The Seven Deadly Sins of Kink

Apologies to those whose religion (Catholicism or Old Guard or Militant Feminism or whatever you choose) is offended by the following. Be glad, though; if this bother you, this is probably not the blog for you.

  1. Apathy
  2. Jealousy
  3. Hubris
  4. Fluids
  5. Pouting
  6. Gossip
  7. Interruption

Obviously these are only my own interpretation, and yes, there are exceptions to everything (I know, I know, some people are fluid bonded, and I don’t think anyone would mind being interrupted by Midori, and where’s non-consent?).

Actually, I’ll address that last one. Non-consent is not a deadly sin of kink because doing kinky things non-consensually is not kink, it’s assault, battery, rape, harassment, abuse, etc. There are other words for that kind of thing. It’s not kink. Whether you’re part of the “Safe, sane, consensual” crowd, or like me subscribe to “Risk-Aware Consensual Kink”, consent is a given.

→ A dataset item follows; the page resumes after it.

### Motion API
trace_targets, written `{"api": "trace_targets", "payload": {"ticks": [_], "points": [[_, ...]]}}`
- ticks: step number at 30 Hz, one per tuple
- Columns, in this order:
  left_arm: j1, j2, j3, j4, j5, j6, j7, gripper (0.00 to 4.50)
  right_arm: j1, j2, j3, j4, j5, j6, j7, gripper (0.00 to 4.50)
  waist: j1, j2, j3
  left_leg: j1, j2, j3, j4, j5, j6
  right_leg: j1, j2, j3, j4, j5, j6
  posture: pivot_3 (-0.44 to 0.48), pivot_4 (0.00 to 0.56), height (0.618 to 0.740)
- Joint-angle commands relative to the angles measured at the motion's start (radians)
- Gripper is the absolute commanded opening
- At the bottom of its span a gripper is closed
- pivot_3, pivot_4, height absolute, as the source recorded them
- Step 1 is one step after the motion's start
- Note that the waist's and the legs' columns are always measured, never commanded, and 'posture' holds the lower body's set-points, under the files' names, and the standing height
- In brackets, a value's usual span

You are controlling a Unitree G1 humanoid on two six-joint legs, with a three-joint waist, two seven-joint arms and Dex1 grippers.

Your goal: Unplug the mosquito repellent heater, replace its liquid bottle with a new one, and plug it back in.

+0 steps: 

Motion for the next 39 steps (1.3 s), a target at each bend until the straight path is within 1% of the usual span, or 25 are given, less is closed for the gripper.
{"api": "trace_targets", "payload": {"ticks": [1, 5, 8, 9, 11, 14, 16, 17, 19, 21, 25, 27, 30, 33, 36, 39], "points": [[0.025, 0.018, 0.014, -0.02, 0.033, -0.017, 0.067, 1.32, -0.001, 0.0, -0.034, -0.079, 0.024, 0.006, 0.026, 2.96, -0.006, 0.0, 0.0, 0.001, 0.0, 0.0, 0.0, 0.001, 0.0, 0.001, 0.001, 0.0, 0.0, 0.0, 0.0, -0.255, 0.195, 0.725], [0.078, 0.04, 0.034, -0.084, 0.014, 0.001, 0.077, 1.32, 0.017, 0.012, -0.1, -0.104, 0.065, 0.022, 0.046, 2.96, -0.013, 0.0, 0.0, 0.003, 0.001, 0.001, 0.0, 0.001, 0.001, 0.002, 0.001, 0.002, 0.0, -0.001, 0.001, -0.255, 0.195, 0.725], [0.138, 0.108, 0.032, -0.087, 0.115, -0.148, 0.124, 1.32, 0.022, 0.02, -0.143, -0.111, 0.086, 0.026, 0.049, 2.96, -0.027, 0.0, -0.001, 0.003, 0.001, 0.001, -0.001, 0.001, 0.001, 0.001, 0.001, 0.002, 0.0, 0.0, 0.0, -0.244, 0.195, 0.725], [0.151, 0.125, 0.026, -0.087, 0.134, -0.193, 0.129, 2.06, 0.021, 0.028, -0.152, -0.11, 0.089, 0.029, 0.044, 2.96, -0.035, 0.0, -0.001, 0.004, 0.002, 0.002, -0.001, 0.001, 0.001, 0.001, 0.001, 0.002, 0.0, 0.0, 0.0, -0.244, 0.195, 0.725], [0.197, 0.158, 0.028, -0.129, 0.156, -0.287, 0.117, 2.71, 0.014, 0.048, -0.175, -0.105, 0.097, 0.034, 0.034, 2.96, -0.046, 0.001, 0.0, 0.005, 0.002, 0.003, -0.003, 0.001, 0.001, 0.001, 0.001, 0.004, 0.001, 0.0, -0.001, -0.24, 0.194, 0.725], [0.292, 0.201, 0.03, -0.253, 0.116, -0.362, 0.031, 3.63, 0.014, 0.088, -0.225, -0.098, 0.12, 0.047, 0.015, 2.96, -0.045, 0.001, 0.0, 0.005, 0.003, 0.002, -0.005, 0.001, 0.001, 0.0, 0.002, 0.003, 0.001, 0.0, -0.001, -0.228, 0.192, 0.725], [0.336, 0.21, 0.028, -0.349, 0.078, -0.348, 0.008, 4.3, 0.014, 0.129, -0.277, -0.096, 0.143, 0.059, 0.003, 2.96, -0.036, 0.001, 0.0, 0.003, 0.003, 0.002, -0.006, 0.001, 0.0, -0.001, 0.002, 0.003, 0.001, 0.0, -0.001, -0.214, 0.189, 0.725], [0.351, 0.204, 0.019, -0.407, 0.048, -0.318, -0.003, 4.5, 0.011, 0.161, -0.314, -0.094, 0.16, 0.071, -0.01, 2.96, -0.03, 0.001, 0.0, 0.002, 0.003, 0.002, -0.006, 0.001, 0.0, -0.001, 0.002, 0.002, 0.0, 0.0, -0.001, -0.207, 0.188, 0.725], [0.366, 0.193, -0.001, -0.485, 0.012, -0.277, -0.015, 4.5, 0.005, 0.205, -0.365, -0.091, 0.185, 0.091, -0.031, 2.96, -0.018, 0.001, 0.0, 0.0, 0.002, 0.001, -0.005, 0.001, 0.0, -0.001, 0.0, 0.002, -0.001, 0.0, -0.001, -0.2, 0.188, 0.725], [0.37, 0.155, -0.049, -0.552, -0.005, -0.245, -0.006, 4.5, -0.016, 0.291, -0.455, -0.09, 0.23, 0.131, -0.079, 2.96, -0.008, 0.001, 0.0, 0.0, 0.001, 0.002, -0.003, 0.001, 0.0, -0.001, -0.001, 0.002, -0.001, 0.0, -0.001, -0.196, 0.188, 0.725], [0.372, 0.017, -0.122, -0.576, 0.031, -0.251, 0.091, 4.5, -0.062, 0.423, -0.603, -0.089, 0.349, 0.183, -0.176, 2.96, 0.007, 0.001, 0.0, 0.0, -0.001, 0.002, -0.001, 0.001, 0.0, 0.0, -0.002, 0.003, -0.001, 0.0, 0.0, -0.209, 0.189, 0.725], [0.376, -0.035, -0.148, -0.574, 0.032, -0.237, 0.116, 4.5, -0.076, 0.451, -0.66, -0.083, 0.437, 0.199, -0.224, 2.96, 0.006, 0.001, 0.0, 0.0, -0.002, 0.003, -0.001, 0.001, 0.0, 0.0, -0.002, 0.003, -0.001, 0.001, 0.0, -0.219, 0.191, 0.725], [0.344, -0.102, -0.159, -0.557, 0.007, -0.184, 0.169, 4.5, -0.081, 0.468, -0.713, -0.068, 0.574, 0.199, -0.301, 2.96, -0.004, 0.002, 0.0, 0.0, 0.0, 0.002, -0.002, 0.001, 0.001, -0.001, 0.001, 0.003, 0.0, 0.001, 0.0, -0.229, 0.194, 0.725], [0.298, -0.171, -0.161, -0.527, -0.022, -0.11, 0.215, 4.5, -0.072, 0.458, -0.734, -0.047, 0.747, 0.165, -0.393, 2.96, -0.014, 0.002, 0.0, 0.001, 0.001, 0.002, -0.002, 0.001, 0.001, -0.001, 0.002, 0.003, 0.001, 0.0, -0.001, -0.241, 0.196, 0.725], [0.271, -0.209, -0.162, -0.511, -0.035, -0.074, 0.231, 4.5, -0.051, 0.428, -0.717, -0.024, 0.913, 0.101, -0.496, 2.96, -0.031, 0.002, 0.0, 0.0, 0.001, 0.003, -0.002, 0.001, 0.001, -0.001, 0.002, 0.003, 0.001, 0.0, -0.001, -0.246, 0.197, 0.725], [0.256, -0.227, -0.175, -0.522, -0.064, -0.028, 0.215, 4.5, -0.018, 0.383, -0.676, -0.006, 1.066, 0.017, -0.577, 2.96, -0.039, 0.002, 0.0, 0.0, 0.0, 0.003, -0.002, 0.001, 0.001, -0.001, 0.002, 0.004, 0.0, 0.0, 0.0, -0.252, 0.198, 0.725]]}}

No, the deadly sins are things that when not addressed become the buzz-killers of a fun scene, a fun playspace, or a relationship. Not that I’m saying you can’t do them – hell, I certainly have – but it’s when you’re jealous and you wallow in it, or you have the fluid spill and you don’t take care of it, or you do any of the things and don’t actually take the time to fix them…well, that’s deadly, in my opinion.

Yours may vary. Let me know what you think. Flamers will be given pie.